In the Southwest, up until about 20 years ago forests had as many as 50 times the natural density of trees--typically, Ponderosa Pines (the ones whose bark smells like vanilla on a sunny day!). The forests resembled a thicket of giant toothpicks with mops of green hair on top. This was a result of the fire suppression policies. The Forest Service realized the problem that it had created and began to try to thin the trees by letting naturally started fires (e.g., those started by lightning strikes) burn when structures weren't endangered. They also started prescribed burns on days when wind conditions permitted this to be done safely. Such fires clear out the undergrowth. However, people don't like smoke from such fires, and when the occasional one got out of control, the Forest Service was subjected to law suits and so they burns were cut back.
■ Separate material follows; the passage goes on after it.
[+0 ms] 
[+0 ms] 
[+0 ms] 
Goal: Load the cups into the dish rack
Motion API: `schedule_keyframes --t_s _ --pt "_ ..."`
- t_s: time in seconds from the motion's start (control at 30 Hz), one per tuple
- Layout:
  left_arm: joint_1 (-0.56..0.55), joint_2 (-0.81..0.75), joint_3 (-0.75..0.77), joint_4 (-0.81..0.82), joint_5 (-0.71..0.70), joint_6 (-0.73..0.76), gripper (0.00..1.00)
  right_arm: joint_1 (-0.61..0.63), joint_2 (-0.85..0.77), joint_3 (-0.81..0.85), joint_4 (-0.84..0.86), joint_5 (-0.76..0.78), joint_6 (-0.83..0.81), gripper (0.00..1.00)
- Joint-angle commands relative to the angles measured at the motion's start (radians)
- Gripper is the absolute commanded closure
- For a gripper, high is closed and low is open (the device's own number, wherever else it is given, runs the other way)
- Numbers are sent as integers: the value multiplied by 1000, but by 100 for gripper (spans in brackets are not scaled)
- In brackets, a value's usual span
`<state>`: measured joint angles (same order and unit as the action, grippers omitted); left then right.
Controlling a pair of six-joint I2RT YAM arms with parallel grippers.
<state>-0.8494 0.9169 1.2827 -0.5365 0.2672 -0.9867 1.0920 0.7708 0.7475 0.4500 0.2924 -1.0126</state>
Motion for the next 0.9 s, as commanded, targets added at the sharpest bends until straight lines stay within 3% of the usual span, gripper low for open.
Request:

Firefighters are now being quoted in the press as saying that the megafires are something new, that they've fought big fires before but nothing like these. According to Thomas Swetnam, a tree ring expert at the University of Arizona, old trees show scars of fires that burned them, but didn't kill them. Back in the 1600's such fires occurred about every 5-10 years--small grass and shrub fires that left the big Ponderosas and Doug firs alive. But then "around 1890-1900 the record stops--the "Smokey Bear effect."What happened? The Civil War had ended, Reconstruction was nearly finished, and the Manifest Destiny doctrine resulted in the westward expansion. Settlers brought livestock that ate the grass, so fires had little fuel. Then the U.S. Forest Service was formed and, as Swetnam says, "its marching orders were 'no fires.'"Expert wisdom was wrong. (You can see a time-laps series over 88 years showing changes in a forest landscape here.)
The result was a Southwest with forests packed with trees, shrubs and grass--fuel. When fires start in forests with these conditions, the immense heat that they generate actually precooks fuel in front of an advancing fire by drying it out.
There are, broadly, three types of fires (this classification comes from the U.S. Forest Service and is specifically for conifer forests, but general enough to apply here): ground or subsurface fires; surface fires; and crown fires. Ground or subsurface fires spread slowly without visible flames. Surface fires can spread with the wind or upslope (so-called "heading surface fires") or into the wind or downslope (so-called "backing surface fires.") Crown fires advance both through the tree tops and through over the surface. The transition from a surface fire to a crown fire is a significant escalation in the fire intensity, particularly because convection increases allowing embers to be spread far away from the initial fire. Three types of fires are shown in the figure below (taken from the USFS report referenced above).
Forest fire fighters have developed various ways to try to anticipate fire conditions. Van Wagner (see the USFS report mentioned above) hypothesized that the type of crown fire to be expected in a conifer forest on any given day depended on three properties of the canopy fuel layer and two basic fire behavior characteristics. The Fire characteristics are the initial surface fire intensity and the rate of fire spread after the onset of crown combustion. The three properties of the canopy are the foliar moisture content, the canopy base height, and the canopy bulk density. The initial surface fire intensity, the foliar moisture content and the canopy base height determine whether or not the fire will ignite the foliage of the conifer, and the canopy bulk density and the rate of fire spread after crown combustion determine whether the fire can be sustained in the canopy. The initial surface fire intensity and rate of fire spread in turn depend on windspeed, slope steepness, fuel dryness, air temperature, relative humidity and fuel characteristics. Models such as these are put together in various graphs to illustrate fire potential.